Whisper on Rapsberry pi 4 gives Segmentation fault

Maybe it is torch bug in whisper on Raspberry PI 4.

I have tried whisper on M1 Macbook Pro / VPS / Raspberry PI 4 machine.

On Macbook / VPS , whisper works fine.

But on Raspberry pi 4, it does not work.

Followings are the HW / SW spec of VPS machine.

  • 8G RAM, 4 vCPU
  • Debian GNU/Linux 12 (bookworm) , Python 3.11.2

Followings are the HW / SW spec of Raspberry PI 4 machine.

  • 8G RAM, 4 vCPU
  • Debian GNU/Linux 12 (bookworm) , Python 3.11.2
    ( all same with VPS )

VPS / Raspberry PI 4 has same spec, but it does not work on Raspberry pi 4 only.

My code is this.

import whisper
model = whisper.load_model("base") 
result = model.transcribe( "video.mp4")

‘transcribe’ method gives ‘Segmentation fault’ always on Raspberry Pi 4.

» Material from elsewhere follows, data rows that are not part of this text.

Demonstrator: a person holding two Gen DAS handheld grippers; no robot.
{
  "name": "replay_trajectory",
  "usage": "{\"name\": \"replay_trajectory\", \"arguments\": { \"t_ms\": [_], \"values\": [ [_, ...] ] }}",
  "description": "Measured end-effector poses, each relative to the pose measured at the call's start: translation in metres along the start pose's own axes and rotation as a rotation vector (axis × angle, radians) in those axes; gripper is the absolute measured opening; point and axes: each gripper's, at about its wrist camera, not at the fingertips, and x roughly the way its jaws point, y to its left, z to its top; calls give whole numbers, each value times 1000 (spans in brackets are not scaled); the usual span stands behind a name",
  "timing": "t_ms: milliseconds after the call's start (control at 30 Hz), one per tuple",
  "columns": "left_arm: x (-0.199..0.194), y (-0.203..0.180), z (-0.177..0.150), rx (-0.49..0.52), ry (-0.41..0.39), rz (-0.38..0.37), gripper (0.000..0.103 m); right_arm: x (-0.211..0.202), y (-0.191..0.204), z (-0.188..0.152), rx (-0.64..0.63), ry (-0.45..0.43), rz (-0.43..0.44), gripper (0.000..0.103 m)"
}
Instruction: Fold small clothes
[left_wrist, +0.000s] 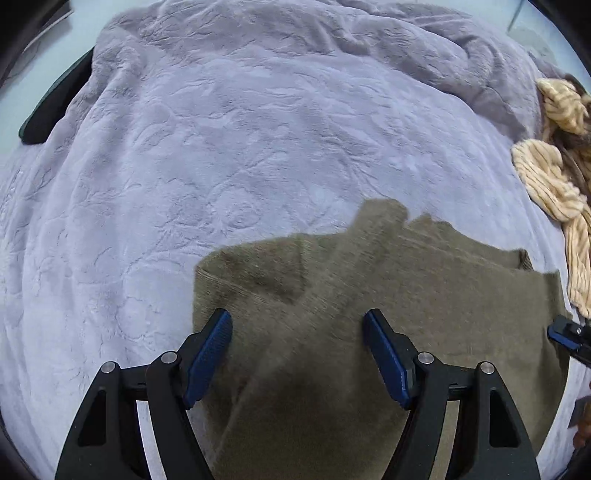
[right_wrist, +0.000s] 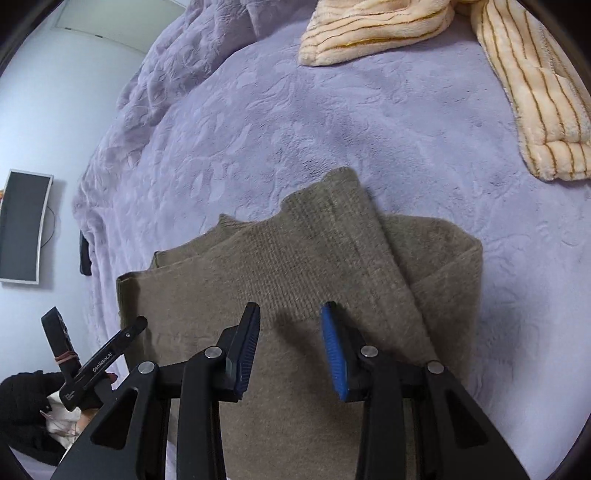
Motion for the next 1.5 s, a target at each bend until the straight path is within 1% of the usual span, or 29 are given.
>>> {"name": "replay_trajectory", "arguments": {
  "t_ms": [67, 100, 167, 200, 300, 367, 433, 500, 600, 633, 667, 700, 733, 767, 933, 1000, 1100, 1167, 1233, 1333, 1500],
  "values": [
    [3, 14, 6, -54, -4, -22, 75, -5, -9, 4, 17, -21, -25, 38],
    [4, 19, 9, -66, -4, -23, 75, -7, -12, 6, 26, -29, -36, 38],
    [3, 25, 14, -55, -13, 27, 75, -13, -24, 8, 51, -41, -58, 38],
    [2, 29, 17, -54, -16, 34, 75, -16, -29, 9, 67, -48, -54, 38],
    [-1, 40, 20, -75, -8, 21, 75, -24, -34, 7, 84, -64, -57, 38],
    [-5, 42, 16, -60, -4, 36, 75, -31, -34, 4, 74, -72, -79, 39],
    [-13, 41, 10, -33, -8, 48, 75, -35, -33, -1, 67, -73, -80, 40],
    [-22, 39, 1, -10, -11, 55, 75, -42, -32, -9, 64, -76, -81, 46],
    [-36, 33, -21, 25, -9, 77, 75, -54, -34, -23, 66, -76, -75, 54],
    [-41, 31, -30, 36, -7, 72, 75, -56, -34, -28, 71, -74, -67, 55],
    [-44, 29, -37, 43, -1, 68, 78, -59, -35, -33, 77, -69, -61, 55],
    [-46, 25, -45, 46, 9, 66, 94, -63, -36, -41, 83, -65, -58, 55],
    [-50, 24, -52, 46, 13, 65, 100, -65, -37, -46, 87, -62, -55, 55],
    [-52, 20, -58, 46, 8, 65, 102, -67, -38, -52, 91, -57, -52, 55],
    [-66, 8, -95, 51, 45, 52, 102, -77, -42, -83, 109, -36, -40, 61],
    [-69, 1, -108, 64, 68, 63, 102, -80, -42, -98, 117, -27, -34, 63],
    [-74, -9, -129, 93, 107, 60, 102, -83, -40, -116, 113, -14, -26, 71],
    [-78, -15, -143, 111, 132, 44, 102, -86, -34, -130, 93, -5, -24, 72],
    [-85, -23, -156, 133, 143, 39, 102, -89, -26, -144, 60, 3, -39, 81],
    [-95, -30, -170, 156, 145, 29, 102, -92, -14, -164, 11, 14, -50, 81],
    [-106, -35, -193, 167, 169, -24, 102, -90, 7, -197, -56, 41, -91, 83]
  ]
}}
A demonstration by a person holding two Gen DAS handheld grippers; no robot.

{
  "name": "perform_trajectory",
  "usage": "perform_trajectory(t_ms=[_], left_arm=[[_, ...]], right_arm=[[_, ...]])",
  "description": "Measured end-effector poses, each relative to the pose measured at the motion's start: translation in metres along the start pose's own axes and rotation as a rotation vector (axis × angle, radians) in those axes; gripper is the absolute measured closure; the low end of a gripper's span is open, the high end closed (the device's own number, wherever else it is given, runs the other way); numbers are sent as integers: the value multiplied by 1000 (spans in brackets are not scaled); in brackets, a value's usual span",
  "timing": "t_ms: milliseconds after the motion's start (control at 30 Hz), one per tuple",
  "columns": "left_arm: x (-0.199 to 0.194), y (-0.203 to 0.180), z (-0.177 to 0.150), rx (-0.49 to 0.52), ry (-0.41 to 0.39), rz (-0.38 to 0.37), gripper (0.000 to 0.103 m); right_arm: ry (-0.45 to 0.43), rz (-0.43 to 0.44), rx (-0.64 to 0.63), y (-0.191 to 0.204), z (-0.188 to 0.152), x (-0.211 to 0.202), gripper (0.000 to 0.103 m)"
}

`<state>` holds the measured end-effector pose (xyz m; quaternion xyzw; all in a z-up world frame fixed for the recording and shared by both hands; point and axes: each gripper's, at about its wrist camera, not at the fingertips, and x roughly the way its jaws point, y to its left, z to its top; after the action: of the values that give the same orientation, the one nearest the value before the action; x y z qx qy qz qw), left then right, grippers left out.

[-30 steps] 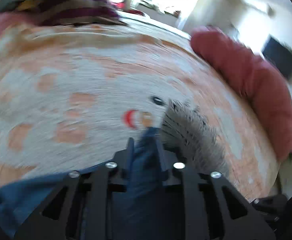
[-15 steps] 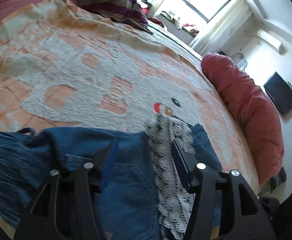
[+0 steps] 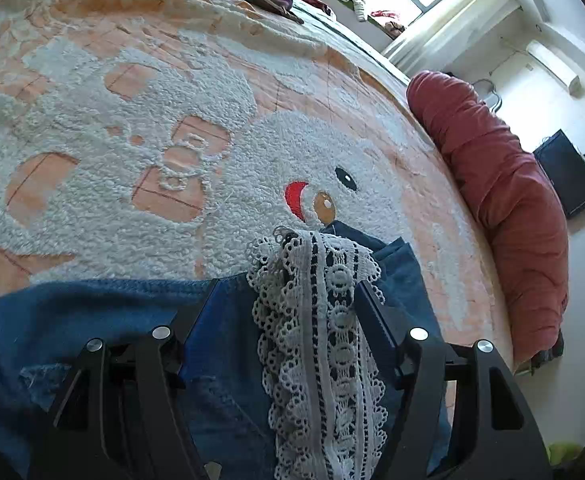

I guess it is bug of torch, but I am not sure.

I have tried to find the reason, but I could not find it.

Are there somebody who tried whisper on Raspberry pi 4?

I’d also be interested in learning how to debug this. I am running into the same issue, except I am running in an Ubuntu dockerfile on my M1 Macbook Air.

On the Mac (host OS), no issue:

>> whisper hello_world.wav 
/opt/homebrew/Cellar/openai-whisper/20231106/libexec/lib/python3.11/site-packages/whisper/transcribe.py:115: UserWarning: FP16 is not supported on CPU; using FP32 instead
  warnings.warn("FP16 is not supported on CPU; using FP32 instead")
Detecting language using up to the first 30 seconds. Use `--language` to specify the language
Detected language: English
[00:00.000 --> 00:00.800]  Hello world.

In the Ubuntu 22.04 Docker container, the same command crashes.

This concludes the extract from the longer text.